Монтейн над чем-то рассмеялся.

— Разумеется. Самой распутной из всех, кого я встречал.

Он не позволил мне ответить, поцеловав глубоко, нежно, и так чувственно, что мне осталось лишь обхватить ладонью его затылок и просто поверить на слово.

Именно это — поверить — оказалось особенно легко.

Барон выглядел расслабленным и счастливым, прикасался ко мне так, будто имел значение каждый мой жест, каждый мой вздох.

Прислонясь к его плечу и закрывая глаза, я знала, что это в самом деле так.

Стань я для него всего лишь случайным эпизодом, он никогда не пошёл бы к герцогу Керну на поклон. Ни к одному из них.

Не помчался бы галопом по ночной дороге, бросив даже плащ, гонимый страхом, что не успеет меня догнать.

Он ведь молчал, всё это время молчал об Удо Керне. Будучи посвящённым в мой сумасбродный план, даже рассказал мне о нём, но ни разу не назвал имени, чтобы не напугать раньше времени. Чтобы я не попыталась свернуть с пути или отговорить его.

На этом фоне даже тела убитых мной людей, уничтоженные им на берегу озера, казались такой малостью. Небольшой, хотя и важной деталью.

Не пытаясь гадать, чем могла заслужить всё это, я думала о глупостях вроде того, что теперь точно могу называть его «своим» в мыслях.

Тем, как всё было в этот раз, оказались до определённой степени потрясены мы оба, но именно теперь, после всего, мне стало по-настоящему легко дышать. С души как будто сняли огромный и тяжёлый камень, и я даже не попыталась возразить, когда Монтейн всё же настоял на позднем ужине.

Спальня, выбранная для нас герцогиней Ханной, оказалась великолепной, а кровать в ней — почти что королевской.
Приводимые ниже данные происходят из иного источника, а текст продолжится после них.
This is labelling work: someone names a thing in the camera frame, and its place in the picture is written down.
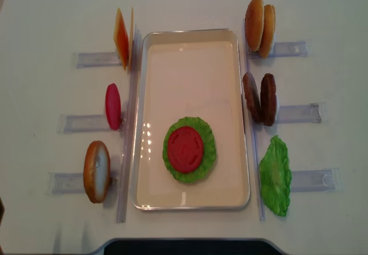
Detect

Заявив, что, имея в своём распоряжении прекрасную перину, спать на диване просто глупо, барон потянул меня под одеяло.

Он тоже как будто успокоился, стал мягче, даже его голос стал иным. Проваливаясь в полудрёму на его плече, я подумала, что так, должно быть, и должен выглядеть человек, у которого вдруг открылось второе дыхание. А ещё о том, что если это произошло хоть немного благодаря мне, значит я точно живу не зря.

Непростительно быстро наступившее утро оказалось легкомысленно солнечным.

Приведённое за ночь в безобразное состояние платье стараниями барона выглядело как новое. Надев его, я смущённо и счастливо улыбнулась тому, что губы немного саднило, а на душе было всё так же хорошо.

Вильгельма в комнате не оказалось.

Руководствуясь логикой и здоровой подозрительностью, мне следовало бы испугаться его отсутствия, но, как ни странно, тревоги не было.

Он вполне мог и уйти по каким-то делам.

Мог как минимум искать встречи с герцогиней — им явно было о чем говорить, к тому же они неплохо друг друга понимали.

Я прислушалась к себе, боясь и одновременно надеясь ощутить что-то хотя бы отдалённо похожее на ревность.

Её не было.

Монтейн ничего мне не обещал, не сказал ничего конкретного, но он был со мной настолько же, насколько я была с ним.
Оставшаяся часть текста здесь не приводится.